The scallops were beautifully cooked, tender and buttery sweet; I have always been a huge fan of scallops and they are one of my all time favourite dishes and I wasn’t disappointed whatsoever when trying these. They melted away and combined with the delicately spiced tempura cauliflower elevated the sweetness of the scallops to a perfect height.

The pan-fried oyster mushrooms were inspired. I have to say, I am incredibly impressed with their vegan menu. Not a single grain of risotto rice anywhere on the menu which is an utterly delightful sight to see and these oyster mushrooms were unbelievably delicious. The saltiness of the soy mixed with the sharpness of ginger and lime were wonderful flavours to start.

The Mains

For my mains I had the Lobster and Devon Crab Fishcakes with with Asparagus, Pea & Truffle Oil Velouté topped with Crispy Seaweed. Who doesn’t just adore a fishcake packed to the brim full of delicious flaky crab and chunks of sweet lobster? The sizing is generous with flavours that are perfectly balanced, with a hint of seasoning and that delicious crunch of the breadcrumbs.

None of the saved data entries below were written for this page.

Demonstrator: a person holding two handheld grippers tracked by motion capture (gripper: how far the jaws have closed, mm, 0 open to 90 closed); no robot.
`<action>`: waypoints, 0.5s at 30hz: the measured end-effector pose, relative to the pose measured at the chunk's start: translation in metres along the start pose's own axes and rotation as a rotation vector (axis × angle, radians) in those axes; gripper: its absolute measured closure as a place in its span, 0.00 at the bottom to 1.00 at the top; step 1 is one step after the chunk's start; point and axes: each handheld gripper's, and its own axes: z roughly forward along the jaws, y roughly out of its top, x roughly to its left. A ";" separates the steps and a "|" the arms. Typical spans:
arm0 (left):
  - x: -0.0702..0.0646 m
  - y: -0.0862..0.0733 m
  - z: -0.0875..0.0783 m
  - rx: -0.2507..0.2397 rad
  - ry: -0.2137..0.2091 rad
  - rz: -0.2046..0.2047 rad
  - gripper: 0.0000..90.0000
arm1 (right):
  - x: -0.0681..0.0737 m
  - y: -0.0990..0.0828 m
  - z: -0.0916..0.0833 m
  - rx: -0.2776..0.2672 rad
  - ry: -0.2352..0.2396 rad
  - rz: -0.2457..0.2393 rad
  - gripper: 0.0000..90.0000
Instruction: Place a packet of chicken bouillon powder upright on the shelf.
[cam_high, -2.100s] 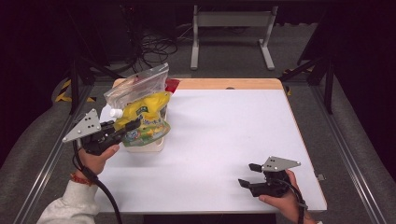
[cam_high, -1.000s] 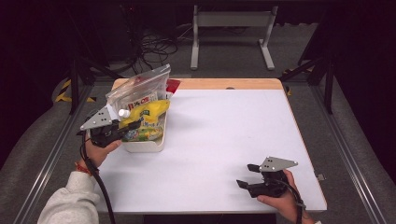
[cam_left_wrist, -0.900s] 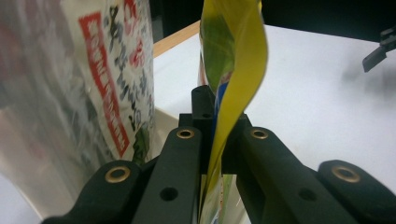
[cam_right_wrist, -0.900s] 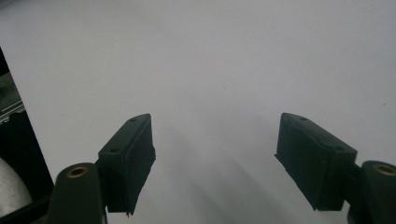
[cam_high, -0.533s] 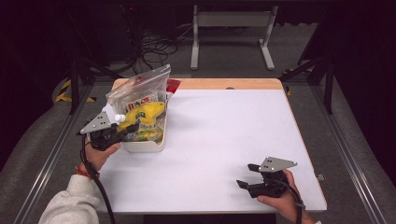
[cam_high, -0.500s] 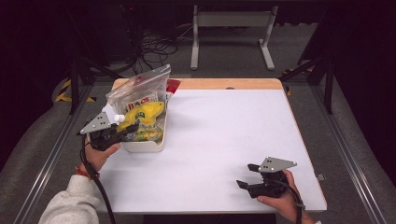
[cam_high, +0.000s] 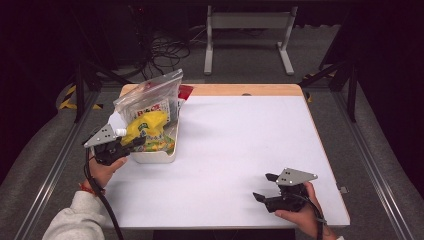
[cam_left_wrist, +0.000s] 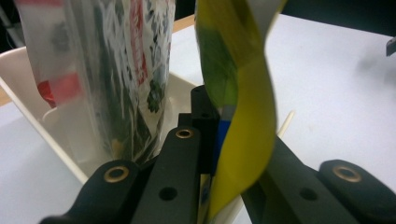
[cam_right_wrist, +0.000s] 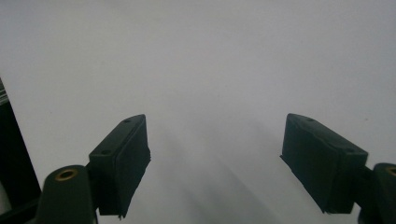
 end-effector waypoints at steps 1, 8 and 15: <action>0.001 -0.002 0.000 -0.002 -0.003 -0.009 0.98 | 0.000 0.000 0.000 -0.002 0.000 -0.004 0.25; 0.001 -0.006 0.000 -0.021 -0.006 -0.036 0.98 | 0.001 0.001 0.001 -0.004 0.004 -0.017 0.24; 0.001 -0.008 0.001 -0.031 -0.004 -0.043 0.98 | 0.002 0.002 0.002 0.003 0.007 -0.025 0.24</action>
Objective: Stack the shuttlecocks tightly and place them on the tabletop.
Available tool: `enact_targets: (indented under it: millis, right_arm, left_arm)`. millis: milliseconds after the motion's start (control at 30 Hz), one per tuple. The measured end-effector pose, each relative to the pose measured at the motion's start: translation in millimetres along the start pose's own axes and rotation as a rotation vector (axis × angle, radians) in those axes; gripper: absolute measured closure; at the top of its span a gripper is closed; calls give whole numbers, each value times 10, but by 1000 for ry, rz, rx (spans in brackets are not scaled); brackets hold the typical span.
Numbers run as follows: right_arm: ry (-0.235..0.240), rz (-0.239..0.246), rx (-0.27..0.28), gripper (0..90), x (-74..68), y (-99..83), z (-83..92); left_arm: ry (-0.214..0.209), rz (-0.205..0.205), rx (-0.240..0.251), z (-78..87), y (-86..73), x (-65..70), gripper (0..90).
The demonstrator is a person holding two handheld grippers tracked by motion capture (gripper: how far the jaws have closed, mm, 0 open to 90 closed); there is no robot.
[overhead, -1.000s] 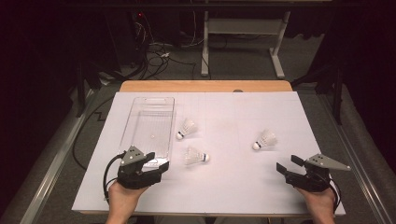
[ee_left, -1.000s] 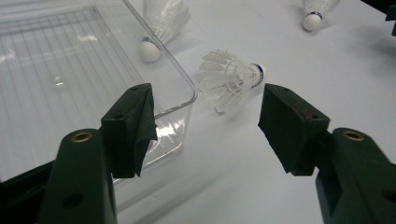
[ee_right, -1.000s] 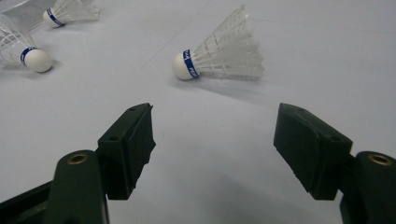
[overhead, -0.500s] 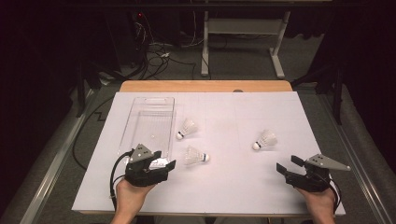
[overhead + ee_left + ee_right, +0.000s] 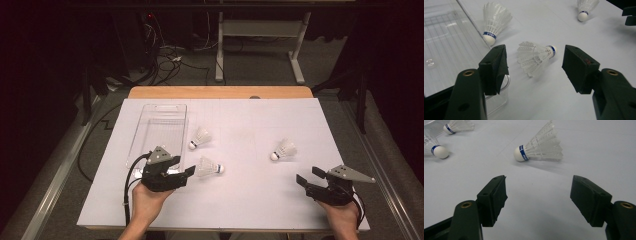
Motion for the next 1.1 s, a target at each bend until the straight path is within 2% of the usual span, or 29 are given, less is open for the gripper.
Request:
enact_targets:
  millis: [133,533,633,767,867,1100]
  right_arm:
    - [4,1,-3,294,-6,-3,0]
    - [10,-4,-3,296,-12,3,-11]
    - [8,-2,-6,296,-7,0,-17]
    - [7,-2,-11,299,-17,-3,-21]
    - [8,4,-13,301,-24,-1,-26]
    - [9,17,-13,303,-41,2,-23]
  left_arm:
    - [4,1,-29,-56,12,-11,377]
    - [30,1,-49,-174,162,-57,384]
    - [19,7,-55,-198,224,-51,383]
    - [25,-10,-81,-252,293,-43,381]
    - [13,-13,-94,-291,330,-40,387]
    - [15,3,-111,-378,428,-44,380]
Point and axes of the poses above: each handheld gripper's, and its own axes: z roughly backward along the jaws, y roughly out of its top, x roughly to its right, the point moved 6 cm from there along -z, roughly forward along the jaws, and after that the axes turned 4 degrees about -x, right-handed, at the moved point
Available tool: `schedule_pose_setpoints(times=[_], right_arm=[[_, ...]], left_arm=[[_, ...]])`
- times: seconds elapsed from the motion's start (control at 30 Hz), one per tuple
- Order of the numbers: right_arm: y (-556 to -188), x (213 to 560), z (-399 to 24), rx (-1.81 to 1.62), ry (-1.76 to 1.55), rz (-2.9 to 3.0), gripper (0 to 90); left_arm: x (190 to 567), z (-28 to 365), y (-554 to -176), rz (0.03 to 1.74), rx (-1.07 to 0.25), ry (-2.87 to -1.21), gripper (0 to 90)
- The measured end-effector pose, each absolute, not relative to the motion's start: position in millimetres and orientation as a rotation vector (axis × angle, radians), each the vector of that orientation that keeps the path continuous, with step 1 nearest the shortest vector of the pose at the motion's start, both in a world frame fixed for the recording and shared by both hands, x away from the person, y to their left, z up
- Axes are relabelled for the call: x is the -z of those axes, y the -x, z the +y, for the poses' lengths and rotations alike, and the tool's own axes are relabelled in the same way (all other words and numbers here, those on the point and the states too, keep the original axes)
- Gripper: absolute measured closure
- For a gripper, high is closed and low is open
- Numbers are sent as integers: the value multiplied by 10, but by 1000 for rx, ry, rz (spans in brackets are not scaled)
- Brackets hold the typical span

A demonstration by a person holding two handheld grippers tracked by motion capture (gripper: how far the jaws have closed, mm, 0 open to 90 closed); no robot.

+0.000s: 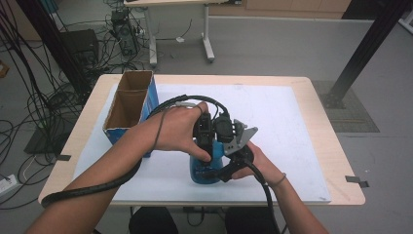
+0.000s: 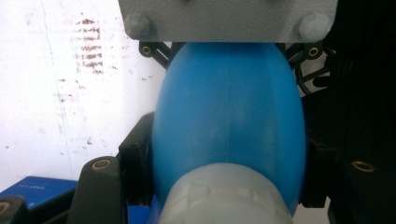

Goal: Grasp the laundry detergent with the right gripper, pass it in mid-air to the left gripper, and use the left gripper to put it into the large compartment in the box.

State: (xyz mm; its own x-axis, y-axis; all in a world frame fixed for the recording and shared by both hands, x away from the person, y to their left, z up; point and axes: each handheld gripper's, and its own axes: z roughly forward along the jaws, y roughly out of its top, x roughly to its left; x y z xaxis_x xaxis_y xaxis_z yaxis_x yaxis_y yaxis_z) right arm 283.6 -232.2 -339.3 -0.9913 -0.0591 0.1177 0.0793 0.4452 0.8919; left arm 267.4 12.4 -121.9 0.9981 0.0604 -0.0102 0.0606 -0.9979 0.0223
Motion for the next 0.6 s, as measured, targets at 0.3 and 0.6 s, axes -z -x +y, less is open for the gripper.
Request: schedule_pose_setpoints(times=[0.3, 0.6], right_arm=[[-2838, 3396, -2316, 1588, 21, -2551, 421], [-2844, 3404, -2314, 1591, 22, -2548, 421]], left_arm=[[1216, 124, -2679, 103, 17, -3119, 377], [1220, 130, -2689, 104, 22, -3118, 378]])
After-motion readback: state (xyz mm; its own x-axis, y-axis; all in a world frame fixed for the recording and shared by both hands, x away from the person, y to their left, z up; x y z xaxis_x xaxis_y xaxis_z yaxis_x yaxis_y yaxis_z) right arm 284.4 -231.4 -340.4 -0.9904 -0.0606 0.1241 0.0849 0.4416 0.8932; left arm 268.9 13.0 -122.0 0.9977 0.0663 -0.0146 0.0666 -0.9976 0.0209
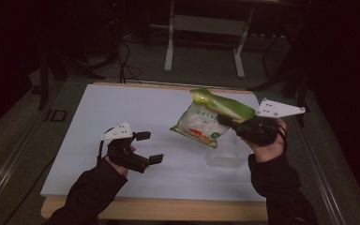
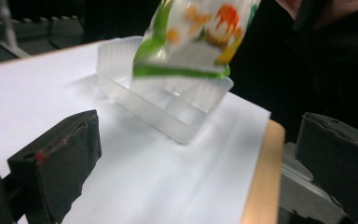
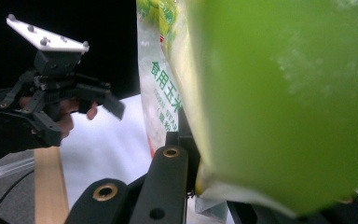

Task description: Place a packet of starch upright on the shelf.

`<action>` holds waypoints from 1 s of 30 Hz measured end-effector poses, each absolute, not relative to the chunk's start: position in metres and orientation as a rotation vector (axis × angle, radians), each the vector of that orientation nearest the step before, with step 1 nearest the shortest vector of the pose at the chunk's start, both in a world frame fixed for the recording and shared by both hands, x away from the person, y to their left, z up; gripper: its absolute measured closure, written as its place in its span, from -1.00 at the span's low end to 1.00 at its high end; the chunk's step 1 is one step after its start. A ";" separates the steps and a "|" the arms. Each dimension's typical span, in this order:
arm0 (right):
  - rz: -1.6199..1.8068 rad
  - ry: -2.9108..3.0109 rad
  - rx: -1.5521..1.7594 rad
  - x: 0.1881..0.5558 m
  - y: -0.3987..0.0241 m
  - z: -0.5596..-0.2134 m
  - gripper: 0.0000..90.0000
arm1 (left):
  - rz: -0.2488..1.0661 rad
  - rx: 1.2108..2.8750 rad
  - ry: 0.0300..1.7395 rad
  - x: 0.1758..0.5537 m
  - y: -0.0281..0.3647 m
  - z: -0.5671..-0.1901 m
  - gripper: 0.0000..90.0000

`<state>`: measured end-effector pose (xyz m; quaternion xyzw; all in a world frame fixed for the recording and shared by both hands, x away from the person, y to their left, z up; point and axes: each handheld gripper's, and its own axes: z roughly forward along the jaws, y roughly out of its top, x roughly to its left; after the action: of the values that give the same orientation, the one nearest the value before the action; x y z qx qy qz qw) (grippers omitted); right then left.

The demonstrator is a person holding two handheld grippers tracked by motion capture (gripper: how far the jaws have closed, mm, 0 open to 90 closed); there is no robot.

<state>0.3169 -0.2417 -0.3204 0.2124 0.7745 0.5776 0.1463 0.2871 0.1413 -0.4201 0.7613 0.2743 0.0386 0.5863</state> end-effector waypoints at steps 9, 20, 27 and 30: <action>1.647 2.200 0.612 0.321 -0.280 -0.311 0.94 | 0.181 1.827 0.611 0.279 0.150 -0.440 -0.98; 1.548 2.279 0.645 0.333 -0.322 -0.320 0.94 | 0.166 1.848 0.593 0.272 0.153 -0.468 -0.98; 1.434 2.402 0.674 0.344 -0.325 -0.330 0.94 | 0.168 1.797 0.631 0.271 0.159 -0.475 -0.98; 1.404 2.425 0.668 0.350 -0.322 -0.336 0.94 | 0.164 1.782 0.640 0.271 0.161 -0.477 -0.98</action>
<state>0.3500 -0.3218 -0.3360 0.2300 0.8346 0.4834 0.1299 0.2714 0.1607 -0.4773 0.7630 0.2739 0.0704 0.5813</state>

Secondly, I had the absolutely divine Moroccan-inspired Cauliflower Tart in a Kale & Thyme Pastry Case, with a Baby Spinach & Leek Base, topped with Seeds and a Herb Dressing, served with a Slow-Roasted Tomato Sauce. This was huge with a wonderful pastry case that flaked away and combined with the nutty flavours of cauliflower and the tomato sauce meant that you’d never be getting a dry mouth full of pastry.

The Desserts

Now this is a restaurant that likes variety and what a pleasant surprise. How many times have you been to a restaurant and there have only been three or four choices? Nine times out of ten you’ll have an ice cream dessert and a crumble of some sorts and after a filling meal, that’s often not good enough. It is such a pleasant experience to open a menu to a big (and I mean big) dessert menu and even more choices for vegans.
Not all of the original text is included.